Recorded data
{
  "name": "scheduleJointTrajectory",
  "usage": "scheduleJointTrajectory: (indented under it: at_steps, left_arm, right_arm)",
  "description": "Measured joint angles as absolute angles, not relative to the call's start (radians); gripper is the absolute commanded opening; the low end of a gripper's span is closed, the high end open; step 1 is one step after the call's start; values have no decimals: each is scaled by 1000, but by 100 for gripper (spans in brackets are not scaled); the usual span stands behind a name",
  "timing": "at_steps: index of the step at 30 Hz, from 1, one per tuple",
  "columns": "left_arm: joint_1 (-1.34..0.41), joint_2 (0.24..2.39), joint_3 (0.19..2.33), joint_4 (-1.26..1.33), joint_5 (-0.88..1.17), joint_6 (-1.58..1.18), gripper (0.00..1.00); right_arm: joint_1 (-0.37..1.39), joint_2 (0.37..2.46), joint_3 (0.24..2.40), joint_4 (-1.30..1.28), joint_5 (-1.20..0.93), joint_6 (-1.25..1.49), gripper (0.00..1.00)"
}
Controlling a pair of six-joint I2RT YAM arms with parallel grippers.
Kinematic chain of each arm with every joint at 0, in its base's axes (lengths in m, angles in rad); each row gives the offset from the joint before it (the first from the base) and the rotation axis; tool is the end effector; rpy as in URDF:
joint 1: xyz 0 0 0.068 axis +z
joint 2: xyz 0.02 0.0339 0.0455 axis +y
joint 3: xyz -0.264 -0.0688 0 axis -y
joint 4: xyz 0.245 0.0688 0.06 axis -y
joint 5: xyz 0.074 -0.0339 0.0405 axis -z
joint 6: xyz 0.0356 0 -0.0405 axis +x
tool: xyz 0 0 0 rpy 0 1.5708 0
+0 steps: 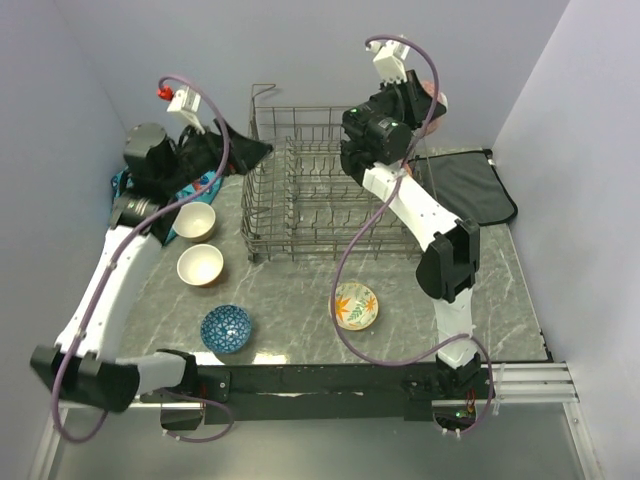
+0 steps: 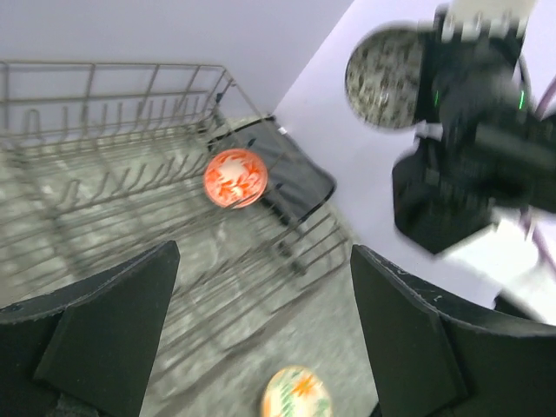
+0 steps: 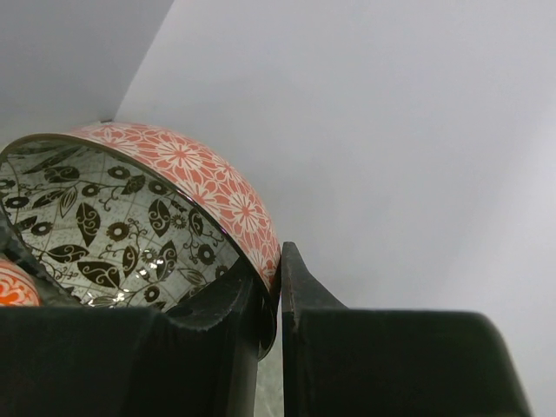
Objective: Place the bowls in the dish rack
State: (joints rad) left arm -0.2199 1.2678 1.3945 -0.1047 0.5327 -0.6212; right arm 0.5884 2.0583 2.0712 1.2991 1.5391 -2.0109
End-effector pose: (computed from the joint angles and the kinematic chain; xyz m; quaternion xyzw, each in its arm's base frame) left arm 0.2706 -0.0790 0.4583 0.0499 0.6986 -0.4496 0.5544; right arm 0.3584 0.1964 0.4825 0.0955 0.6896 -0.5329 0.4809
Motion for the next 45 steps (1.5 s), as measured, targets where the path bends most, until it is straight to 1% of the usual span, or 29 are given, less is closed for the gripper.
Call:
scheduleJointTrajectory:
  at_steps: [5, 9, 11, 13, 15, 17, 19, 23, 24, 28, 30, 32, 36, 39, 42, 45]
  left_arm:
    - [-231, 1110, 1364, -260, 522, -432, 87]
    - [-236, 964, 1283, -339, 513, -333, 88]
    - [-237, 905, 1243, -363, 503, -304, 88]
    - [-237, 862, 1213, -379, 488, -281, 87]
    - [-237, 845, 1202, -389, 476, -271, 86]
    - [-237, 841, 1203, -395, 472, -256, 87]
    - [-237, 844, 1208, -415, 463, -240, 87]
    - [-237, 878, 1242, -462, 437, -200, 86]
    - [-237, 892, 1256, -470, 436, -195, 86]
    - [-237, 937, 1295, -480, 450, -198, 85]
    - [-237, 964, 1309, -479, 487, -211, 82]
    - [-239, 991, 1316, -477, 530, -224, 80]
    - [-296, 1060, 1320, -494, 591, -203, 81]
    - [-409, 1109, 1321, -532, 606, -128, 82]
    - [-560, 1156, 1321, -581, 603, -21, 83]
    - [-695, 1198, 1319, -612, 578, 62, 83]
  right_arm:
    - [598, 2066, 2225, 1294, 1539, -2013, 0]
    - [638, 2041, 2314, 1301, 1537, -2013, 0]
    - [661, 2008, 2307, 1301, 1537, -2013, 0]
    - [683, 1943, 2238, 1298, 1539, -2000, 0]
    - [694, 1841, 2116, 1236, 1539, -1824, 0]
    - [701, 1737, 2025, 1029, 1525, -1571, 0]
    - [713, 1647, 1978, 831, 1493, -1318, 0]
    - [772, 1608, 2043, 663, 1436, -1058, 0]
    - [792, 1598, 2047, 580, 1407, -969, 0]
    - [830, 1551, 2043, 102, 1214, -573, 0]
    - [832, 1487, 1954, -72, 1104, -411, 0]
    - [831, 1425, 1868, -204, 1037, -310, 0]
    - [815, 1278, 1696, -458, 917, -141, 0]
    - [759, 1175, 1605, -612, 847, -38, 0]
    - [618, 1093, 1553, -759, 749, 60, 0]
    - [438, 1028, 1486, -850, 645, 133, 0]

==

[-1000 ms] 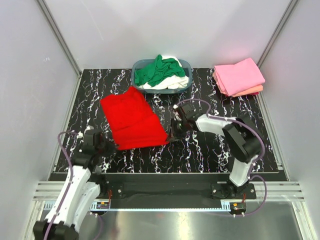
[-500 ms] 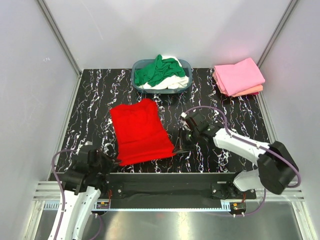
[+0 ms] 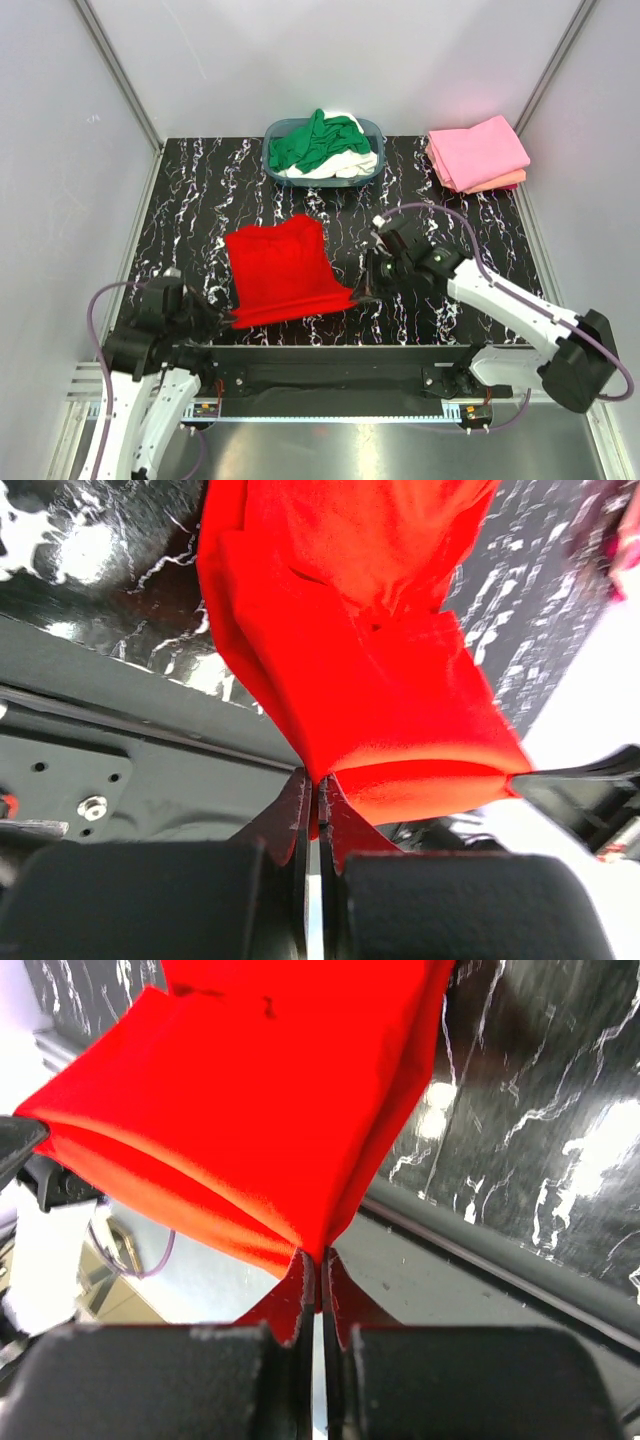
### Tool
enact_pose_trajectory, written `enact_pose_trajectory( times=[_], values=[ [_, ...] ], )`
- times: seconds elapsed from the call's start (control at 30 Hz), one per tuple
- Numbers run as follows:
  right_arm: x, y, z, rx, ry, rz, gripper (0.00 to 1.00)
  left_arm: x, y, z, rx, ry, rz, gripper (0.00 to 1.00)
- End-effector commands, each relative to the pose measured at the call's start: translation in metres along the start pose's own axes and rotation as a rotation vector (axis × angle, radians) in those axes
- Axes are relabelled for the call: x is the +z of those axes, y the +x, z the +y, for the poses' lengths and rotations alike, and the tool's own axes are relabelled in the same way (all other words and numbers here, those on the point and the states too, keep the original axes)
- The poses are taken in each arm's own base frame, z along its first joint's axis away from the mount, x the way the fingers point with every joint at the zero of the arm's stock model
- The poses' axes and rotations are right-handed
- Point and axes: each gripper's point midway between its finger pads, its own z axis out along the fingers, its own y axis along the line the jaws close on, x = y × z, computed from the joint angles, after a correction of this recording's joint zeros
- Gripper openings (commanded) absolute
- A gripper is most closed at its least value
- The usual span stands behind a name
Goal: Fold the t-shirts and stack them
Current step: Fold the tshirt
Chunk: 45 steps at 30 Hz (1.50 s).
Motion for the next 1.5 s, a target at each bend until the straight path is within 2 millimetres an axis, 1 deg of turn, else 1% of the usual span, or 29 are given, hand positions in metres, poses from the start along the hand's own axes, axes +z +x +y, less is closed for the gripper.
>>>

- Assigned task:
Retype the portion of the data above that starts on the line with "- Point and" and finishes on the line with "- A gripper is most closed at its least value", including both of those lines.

- Exercise solution:
- Point and axes: each gripper's point midway between its finger pads, its own z axis out along the fingers, its own y axis along the line the jaws close on, x = y × z, computed from the joint angles, after a correction of this recording's joint zeros
- Gripper openings (commanded) absolute
- A gripper is most closed at its least value

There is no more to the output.